Les moins de vingt ans ne se rappellent certainement pas de Mohamed Ali Akid, cet attaquant du club sfaxien qui disputa avec l'équipe nationale de Tunisie la Coupe du Monde en 1978, en Argentine.
Il n'avait à l'époque que 28 ans.

Après ce mondial historique où il se distingua par son dynamisme et ses buts sans bavure, il rejoignit le Club saoudien Anasr Ryadh avec lequel il signa un contrat pour quelques années. Hélas ce contrat a été soudainement interrompu en 1979, suite à sa mort dans des conditions restées à l'époque mystérieuses, malgré la version officielle annonçant qu'il fut frappé par la foudre. Les foudres en Arabie Saoudite, ne sont pas très fréquentes.

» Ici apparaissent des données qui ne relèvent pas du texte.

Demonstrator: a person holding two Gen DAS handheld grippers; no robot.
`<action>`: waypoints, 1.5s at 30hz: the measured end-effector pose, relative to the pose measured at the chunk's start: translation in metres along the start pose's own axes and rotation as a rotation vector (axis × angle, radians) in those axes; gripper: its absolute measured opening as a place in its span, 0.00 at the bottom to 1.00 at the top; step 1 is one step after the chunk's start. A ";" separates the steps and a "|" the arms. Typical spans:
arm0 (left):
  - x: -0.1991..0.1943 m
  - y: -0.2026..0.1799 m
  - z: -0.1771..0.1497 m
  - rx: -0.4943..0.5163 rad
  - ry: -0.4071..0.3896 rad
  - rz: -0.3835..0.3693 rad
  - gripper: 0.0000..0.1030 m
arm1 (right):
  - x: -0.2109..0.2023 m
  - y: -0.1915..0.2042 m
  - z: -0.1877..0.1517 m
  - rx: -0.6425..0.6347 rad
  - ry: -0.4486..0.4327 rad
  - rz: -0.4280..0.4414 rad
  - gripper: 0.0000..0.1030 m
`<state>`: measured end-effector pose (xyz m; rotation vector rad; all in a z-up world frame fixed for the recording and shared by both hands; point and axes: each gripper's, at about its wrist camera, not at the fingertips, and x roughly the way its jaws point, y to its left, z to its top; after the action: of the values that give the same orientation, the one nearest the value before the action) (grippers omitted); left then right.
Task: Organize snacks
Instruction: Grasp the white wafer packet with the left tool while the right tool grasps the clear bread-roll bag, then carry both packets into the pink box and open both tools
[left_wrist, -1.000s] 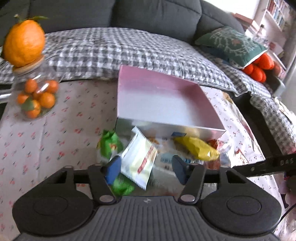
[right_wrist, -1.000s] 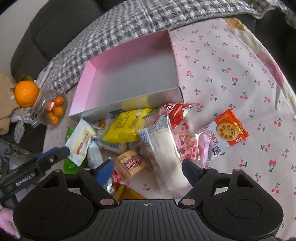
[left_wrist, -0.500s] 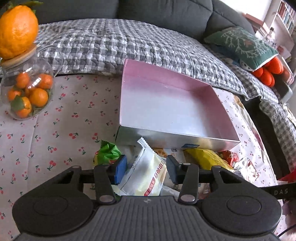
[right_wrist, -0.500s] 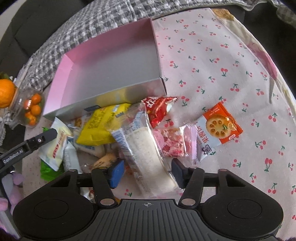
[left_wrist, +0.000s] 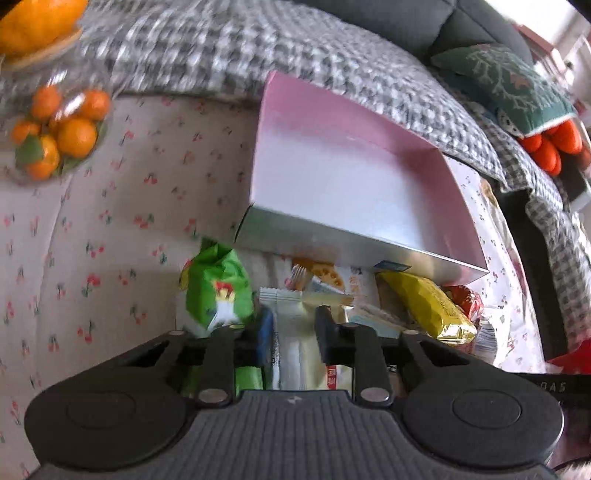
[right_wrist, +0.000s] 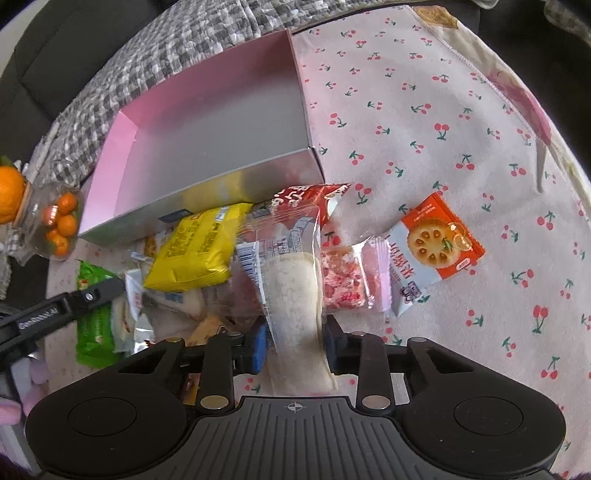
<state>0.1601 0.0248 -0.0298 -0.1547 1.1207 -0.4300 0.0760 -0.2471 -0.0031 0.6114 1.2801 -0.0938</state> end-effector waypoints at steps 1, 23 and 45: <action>0.000 0.003 0.001 -0.026 0.014 -0.012 0.16 | -0.001 0.000 0.000 -0.001 -0.001 0.002 0.27; 0.005 -0.034 -0.014 0.116 0.054 0.151 0.57 | -0.012 -0.004 -0.003 0.019 -0.017 0.035 0.23; -0.026 -0.009 -0.015 0.012 0.008 0.139 0.41 | -0.039 0.002 0.008 0.065 -0.075 0.132 0.23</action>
<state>0.1346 0.0282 -0.0115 -0.0640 1.1294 -0.3134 0.0719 -0.2598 0.0344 0.7407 1.1650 -0.0488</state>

C'est un coup du sort qui laissa les membres de sa famille ainsi que ses amis, aussi coi que dubitatifs.

Après la Révolution, pour inciter la famille du défunt, de demander au parquet la réouverture de l'enquête, afin de déterminer les conditions réelles de la mort de leur fils.

Le procureur de la République ayant déclaré cette requête recevable a ordonné l'exhumation de la dépouille de l'intéressé afin de l'autopsier à nouveau.

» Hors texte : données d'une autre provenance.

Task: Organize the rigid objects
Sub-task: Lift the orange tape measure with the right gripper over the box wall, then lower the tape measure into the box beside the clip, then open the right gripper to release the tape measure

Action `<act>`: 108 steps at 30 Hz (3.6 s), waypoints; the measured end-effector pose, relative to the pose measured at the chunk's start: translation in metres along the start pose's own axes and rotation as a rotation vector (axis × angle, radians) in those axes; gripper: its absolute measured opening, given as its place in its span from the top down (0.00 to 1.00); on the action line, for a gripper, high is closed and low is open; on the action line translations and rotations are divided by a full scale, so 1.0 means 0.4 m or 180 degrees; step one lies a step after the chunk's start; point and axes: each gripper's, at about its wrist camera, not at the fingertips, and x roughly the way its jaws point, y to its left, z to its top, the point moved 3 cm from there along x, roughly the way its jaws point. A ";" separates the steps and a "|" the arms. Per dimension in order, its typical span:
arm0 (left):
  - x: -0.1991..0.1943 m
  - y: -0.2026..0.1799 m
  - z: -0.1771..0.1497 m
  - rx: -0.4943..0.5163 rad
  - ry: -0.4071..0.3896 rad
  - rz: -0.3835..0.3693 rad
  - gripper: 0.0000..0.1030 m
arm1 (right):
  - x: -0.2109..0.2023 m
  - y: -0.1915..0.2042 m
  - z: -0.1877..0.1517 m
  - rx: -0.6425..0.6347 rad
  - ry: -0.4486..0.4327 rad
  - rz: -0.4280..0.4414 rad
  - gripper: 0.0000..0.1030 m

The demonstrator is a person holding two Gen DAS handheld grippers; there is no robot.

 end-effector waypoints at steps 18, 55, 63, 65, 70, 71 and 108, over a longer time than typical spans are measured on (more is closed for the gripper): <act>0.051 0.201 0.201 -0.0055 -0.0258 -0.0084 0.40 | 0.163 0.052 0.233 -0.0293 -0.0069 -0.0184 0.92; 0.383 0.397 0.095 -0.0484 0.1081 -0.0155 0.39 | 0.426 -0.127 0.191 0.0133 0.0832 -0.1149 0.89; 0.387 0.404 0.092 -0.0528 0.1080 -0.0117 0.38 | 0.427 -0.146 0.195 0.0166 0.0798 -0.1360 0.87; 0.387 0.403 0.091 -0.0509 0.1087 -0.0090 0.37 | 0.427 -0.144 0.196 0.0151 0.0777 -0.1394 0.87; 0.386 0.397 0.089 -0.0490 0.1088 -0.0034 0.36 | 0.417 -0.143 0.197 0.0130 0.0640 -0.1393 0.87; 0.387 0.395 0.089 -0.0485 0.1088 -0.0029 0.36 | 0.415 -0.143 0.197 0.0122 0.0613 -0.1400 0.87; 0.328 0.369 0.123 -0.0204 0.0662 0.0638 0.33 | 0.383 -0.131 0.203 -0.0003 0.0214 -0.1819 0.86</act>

Celle-ci a abouti dernièrement à la découverte de deux cartouches dont l'une était logée dans son œil et l'autre dans son bassin.

Le défunt a été donc bel et bien tué par balles, chose qui a été tue, pendant trente trois ans.

Maintenant que la vérité éclate au grand jour, quelle suite sera donnée à cette affaire ?

La famille du défunt et le procureur demanderont-ils aux autorités saoudiennes la réouverture du dossier en présence de ces nouveaux éléments ?

En tout état de cause, la famille de la victime est en droit de défendre ses droits sur cette base, et demander une réparation équitable aux responsables de ce crime occulté pour des raisons qu'on peut imaginer surtout pendant la conjoncture de l'époque, où les droits de l'Homme étaient bafoués, voire violés.

Forclusion dans quel cas ?

Sur le plan juridique, il n'y a pas de prescription, pour demander la réouverture de l'affaire, face à la révélation d'éléments nouveaux.

L'auteur du crime peut bénéficier de la prescription selon les cas de figure suivants.

Selon l'article 5 de notre code de procédure pénale, l'action publique se prescrit par dix ans révolus à compter du jour où les faits ont été commis.

Or dans le cas d'espèce la famille de la victime n'avait aucune idée du jour où le crime a été commis, puisqu'elle ne savait même pas qu'il s'agissait d'un crime.

Il n'y a point de droit qui soit perdu, tant que celui qui le réclame ne baisse pas les bras. C'est ce que dit un proverbe arabe, qui fit même jurisprudence à l'occasion d'une affaire examinée par la Cour de Cassation de Tunis.

C'est aussi un principe de la vie, car il n'y a point de vie digne sans justice.

Cela dit, à l'annonce de sa mort, les Tunisiens sont restés en proie au doute.

Personne ne croyait en l'histoire de cette foudre, mais l'imagerie collective faisait plutôt miroiter un autre coup de foudre.... !

Même son entraîneur de l'époque, jurait par tous ses dieux qu'il l'avait vu tomber, foudroyé.